NaturalCycles' 99 percent efficacy has been clinically tested by tracking the cycles of 317 women. I asked Scherwitzl if he thinks that's a big enough sample size, and he says it is for now. He says they'll do more in the future, because that's how they'll get doctors to recommend their method.
On top of the clinical trial, he and Berglund tested it out themselves before launching the company, and successfully avoided pregnancy the entire time. Then, they decided to have a child, so they flipped the way they used it and became pregnant within months.
I ask if there are any warnings they would give on human error. Natural family-planning methods come with their share of risks. About 24 in 100 women who use fertility awareness as their main method of contraception will become pregnant within the year. But because the app knows when its user ovulates, which people often don't on their own, that number can easily be much lower with the app's use.
When asked if the app takes into account the fact that sperm can live in the body for up to five days following intercourse, Scherwitzl replied swiftly. "Yes," he said sassily. "Of course we account for that risk. Otherwise we would not be 99 percent safe." And from their website:
"The fertile window ends with the ovulation day and begins 5 days before, since sperm can survive 2-5 days in the female body. Only during these 'red' days can the woman get pregnant through unprotected sexual intercourse."
The day will simply become a red day if one forgets to record, and then the onus is on them to use a condom.
"It's like any birth control," he says. "You have the perfect use, and then you have the typical use." He uses the pill as an example. Many people forget a pill, or take medication that alters its efficacy without realizing it. And even with perfect use of condoms, about two percent of menstruating people will become pregnant. With typical use, it goes up to about 20 percent.

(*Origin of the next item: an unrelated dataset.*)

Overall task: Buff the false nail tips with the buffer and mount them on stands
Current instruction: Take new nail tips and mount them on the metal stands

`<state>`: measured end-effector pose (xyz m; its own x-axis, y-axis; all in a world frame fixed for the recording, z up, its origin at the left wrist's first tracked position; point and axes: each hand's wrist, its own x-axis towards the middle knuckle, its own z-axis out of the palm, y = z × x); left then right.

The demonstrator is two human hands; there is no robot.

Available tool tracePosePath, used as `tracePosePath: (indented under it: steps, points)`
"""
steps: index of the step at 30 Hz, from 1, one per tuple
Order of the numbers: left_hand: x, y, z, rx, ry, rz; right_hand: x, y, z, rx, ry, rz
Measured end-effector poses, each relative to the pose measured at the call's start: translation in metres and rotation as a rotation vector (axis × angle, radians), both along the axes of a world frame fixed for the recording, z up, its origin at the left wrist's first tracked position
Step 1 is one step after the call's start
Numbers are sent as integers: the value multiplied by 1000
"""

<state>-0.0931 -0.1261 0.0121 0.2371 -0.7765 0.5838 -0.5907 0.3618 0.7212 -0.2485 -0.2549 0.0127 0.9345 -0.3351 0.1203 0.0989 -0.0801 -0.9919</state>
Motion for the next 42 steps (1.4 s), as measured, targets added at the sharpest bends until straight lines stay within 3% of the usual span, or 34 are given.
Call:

Planned Parenthood says natural methods straight up are not for you if you "can't keep careful records." So, for instance, if you're high all the time (or have certain medical conditions), you may be at risk.
"The nice thing with us is if you forget to record, that's okay," the app's co-creator says. "The algorithm will become more and more skeptical and will say, 'Like okay, this day, even though it could have been a green day, you [didn't pay attention].'"
It costs less than the pill does for people without drug coverage: $68.90 per year. Included in the cost is a thermometer, and payments can be made monthly or quarterly.
Scherwitzl calls the app "a nice solution for all." Users can have more spontaneous sex, and people who find condoms uncomfortable don't have to stress about them.
He argues the push from the medical community to go on the pill or, in far fewer cases, to have an IUD inserted, can "blind" people. Patients are told these methods are the only way, and doctors seldom mention that, with a little care and attention, more contraception practices can be quite effective. If we really want to solve the dilemma many people find themselves in with birth control, education is the key, he says. Those who use the app correctly will no longer need to juggle the fear of pill-induced anxiety, depression, or lowered sex drive with fear of IUD complications like dislodging, ectopic pregnancy, or uterine perforation.
"[We should] talk openly about it. We don't want it to be a subject people are embarrassed about."